### INSTRUCTIONS TO FOLLOW
Copy all of the records word for word.

### RECORDS PROVIDED
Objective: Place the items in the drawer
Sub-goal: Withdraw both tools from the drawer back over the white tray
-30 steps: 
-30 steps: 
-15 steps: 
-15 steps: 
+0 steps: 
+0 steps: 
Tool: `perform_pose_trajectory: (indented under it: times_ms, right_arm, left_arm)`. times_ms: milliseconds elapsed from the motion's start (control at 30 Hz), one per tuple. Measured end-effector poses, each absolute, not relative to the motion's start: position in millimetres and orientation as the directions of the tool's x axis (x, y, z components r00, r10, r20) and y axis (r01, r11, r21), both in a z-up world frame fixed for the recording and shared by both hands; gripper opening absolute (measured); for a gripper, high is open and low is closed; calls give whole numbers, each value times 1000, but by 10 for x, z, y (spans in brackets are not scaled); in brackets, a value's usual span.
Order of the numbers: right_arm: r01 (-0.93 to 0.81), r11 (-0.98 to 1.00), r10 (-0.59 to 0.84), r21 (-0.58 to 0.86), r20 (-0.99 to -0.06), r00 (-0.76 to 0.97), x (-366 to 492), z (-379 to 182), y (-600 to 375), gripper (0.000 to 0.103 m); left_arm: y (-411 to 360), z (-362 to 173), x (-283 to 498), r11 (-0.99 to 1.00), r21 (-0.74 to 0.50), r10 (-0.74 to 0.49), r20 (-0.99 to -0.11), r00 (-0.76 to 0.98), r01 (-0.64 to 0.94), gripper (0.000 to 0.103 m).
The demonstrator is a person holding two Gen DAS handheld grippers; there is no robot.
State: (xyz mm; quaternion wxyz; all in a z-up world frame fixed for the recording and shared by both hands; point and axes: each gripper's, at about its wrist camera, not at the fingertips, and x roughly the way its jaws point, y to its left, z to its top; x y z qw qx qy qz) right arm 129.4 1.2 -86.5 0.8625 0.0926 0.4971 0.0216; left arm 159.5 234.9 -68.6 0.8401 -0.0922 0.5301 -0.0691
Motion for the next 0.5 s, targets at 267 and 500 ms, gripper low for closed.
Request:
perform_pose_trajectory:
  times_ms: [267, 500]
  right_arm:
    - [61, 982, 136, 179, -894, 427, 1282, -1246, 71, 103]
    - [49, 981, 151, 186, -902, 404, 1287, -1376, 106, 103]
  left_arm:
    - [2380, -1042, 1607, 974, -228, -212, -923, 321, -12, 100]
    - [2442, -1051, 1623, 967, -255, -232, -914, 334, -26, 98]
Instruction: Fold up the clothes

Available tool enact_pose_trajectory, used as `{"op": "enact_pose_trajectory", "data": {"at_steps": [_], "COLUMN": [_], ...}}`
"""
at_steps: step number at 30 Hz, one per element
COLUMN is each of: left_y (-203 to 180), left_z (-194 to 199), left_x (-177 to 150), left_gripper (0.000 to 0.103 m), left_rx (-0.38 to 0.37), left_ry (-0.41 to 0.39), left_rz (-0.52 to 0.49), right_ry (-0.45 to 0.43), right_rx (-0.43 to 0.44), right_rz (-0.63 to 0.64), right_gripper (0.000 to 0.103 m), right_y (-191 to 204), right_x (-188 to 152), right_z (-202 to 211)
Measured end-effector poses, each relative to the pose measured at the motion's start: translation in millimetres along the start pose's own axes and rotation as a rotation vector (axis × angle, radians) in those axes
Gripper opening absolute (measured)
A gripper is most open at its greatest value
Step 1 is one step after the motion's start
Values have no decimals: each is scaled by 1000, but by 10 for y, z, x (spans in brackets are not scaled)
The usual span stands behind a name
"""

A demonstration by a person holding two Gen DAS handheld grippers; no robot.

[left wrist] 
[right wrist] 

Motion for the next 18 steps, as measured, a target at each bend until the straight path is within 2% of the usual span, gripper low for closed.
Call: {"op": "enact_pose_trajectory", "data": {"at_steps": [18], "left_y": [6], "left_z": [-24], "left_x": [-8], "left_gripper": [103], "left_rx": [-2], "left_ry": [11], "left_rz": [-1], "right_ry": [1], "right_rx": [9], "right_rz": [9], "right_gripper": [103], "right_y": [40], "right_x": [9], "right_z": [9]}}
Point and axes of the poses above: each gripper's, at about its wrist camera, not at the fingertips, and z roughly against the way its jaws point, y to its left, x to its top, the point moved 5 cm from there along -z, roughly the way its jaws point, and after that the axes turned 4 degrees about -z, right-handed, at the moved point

### YOUR RESPONSE
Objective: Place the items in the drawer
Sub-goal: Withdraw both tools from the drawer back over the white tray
-30 steps: 
-30 steps: 
-15 steps: 
-15 steps: 
+0 steps: 
+0 steps: 
Tool: `perform_pose_trajectory: (indented under it: times_ms, right_arm, left_arm)`. times_ms: milliseconds elapsed from the motion's start (control at 30 Hz), one per tuple. Measured end-effector poses, each absolute, not relative to the motion's start: position in millimetres and orientation as the directions of the tool's x axis (x, y, z components r00, r10, r20) and y axis (r01, r11, r21), both in a z-up world frame fixed for the recording and shared by both hands; gripper opening absolute (measured); for a gripper, high is open and low is closed; calls give whole numbers, each value times 1000, but by 10 for x, z, y (spans in brackets are not scaled); in brackets, a value's usual span.
Order of the numbers: right_arm: r01 (-0.93 to 0.81), r11 (-0.98 to 1.00), r10 (-0.59 to 0.84), r21 (-0.58 to 0.86), r20 (-0.99 to -0.06), r00 (-0.76 to 0.97), x (-366 to 492), z (-379 to 182), y (-600 to 375), gripper (0.000 to 0.103 m); left_arm: y (-411 to 360), z (-362 to 173), x (-283 to 498), r11 (-0.99 to 1.00), r21 (-0.74 to 0.50), r10 (-0.74 to 0.49), r20 (-0.99 to -0.11), r00 (-0.76 to 0.98), r01 (-0.64 to 0.94), gripper (0.000 to 0.103 m).
The demonstrator is a person holding two Gen DAS handheld grippers; there is no robot.
State: (xyz mm; quaternion wxyz; all in a z-up world frame fixed for the recording and shared by both hands; point and axes: each gripper's, at about its wrist camera, not at the fingertips, and x roughly the way its jaws point, y to its left, z to its top; x y z qw qx qy qz) right arm 129.4 1.2 -86.5 0.8625 0.0926 0.4971 0.0216; left arm 159.5 234.9 -68.6 0.8401 -0.0922 0.5301 -0.0691
Motion for the next 0.5 s, targets at 267 and 500 ms, gripper low for closed.
Request:
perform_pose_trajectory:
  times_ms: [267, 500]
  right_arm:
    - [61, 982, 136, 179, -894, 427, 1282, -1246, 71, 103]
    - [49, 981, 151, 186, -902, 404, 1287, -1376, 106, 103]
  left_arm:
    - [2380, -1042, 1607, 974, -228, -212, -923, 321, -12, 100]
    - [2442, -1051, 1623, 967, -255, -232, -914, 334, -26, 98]
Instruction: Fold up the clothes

Available tool enact_pose_trajectory, used as `{"op": "enact_pose_trajectory", "data": {"at_steps": [_], "COLUMN": [_], ...}}`
"""
at_steps: step number at 30 Hz, one per element
COLUMN is each of: left_y (-203 to 180), left_z (-194 to 199), left_x (-177 to 150), left_gripper (0.000 to 0.103 m), left_rx (-0.38 to 0.37), left_ry (-0.41 to 0.39), left_rz (-0.52 to 0.49), right_ry (-0.45 to 0.43), right_rx (-0.43 to 0.44), right_rz (-0.63 to 0.64), right_gripper (0.000 to 0.103 m), right_y (-191 to 204), right_x (-188 to 152), right_z (-202 to 211)
Measured end-effector poses, each relative to the pose measured at the motion's start: translation in millimetres along the start pose's own axes and rotation as a rotation vector (axis × angle, radians) in those axes
Gripper opening absolute (measured)
A gripper is most open at its greatest value
Step 1 is one step after the motion's start
Values have no decimals: each is scaled by 1000, but by 10 for y, z, x (spans in brackets are not scaled)
The usual span stands behind a name
"""

A demonstration by a person holding two Gen DAS handheld grippers; no robot.

[left wrist] 
[right wrist] 

Motion for the next 18 steps, as measured, a target at each bend until the straight path is within 2% of the usual span, gripper low for closed.
Call: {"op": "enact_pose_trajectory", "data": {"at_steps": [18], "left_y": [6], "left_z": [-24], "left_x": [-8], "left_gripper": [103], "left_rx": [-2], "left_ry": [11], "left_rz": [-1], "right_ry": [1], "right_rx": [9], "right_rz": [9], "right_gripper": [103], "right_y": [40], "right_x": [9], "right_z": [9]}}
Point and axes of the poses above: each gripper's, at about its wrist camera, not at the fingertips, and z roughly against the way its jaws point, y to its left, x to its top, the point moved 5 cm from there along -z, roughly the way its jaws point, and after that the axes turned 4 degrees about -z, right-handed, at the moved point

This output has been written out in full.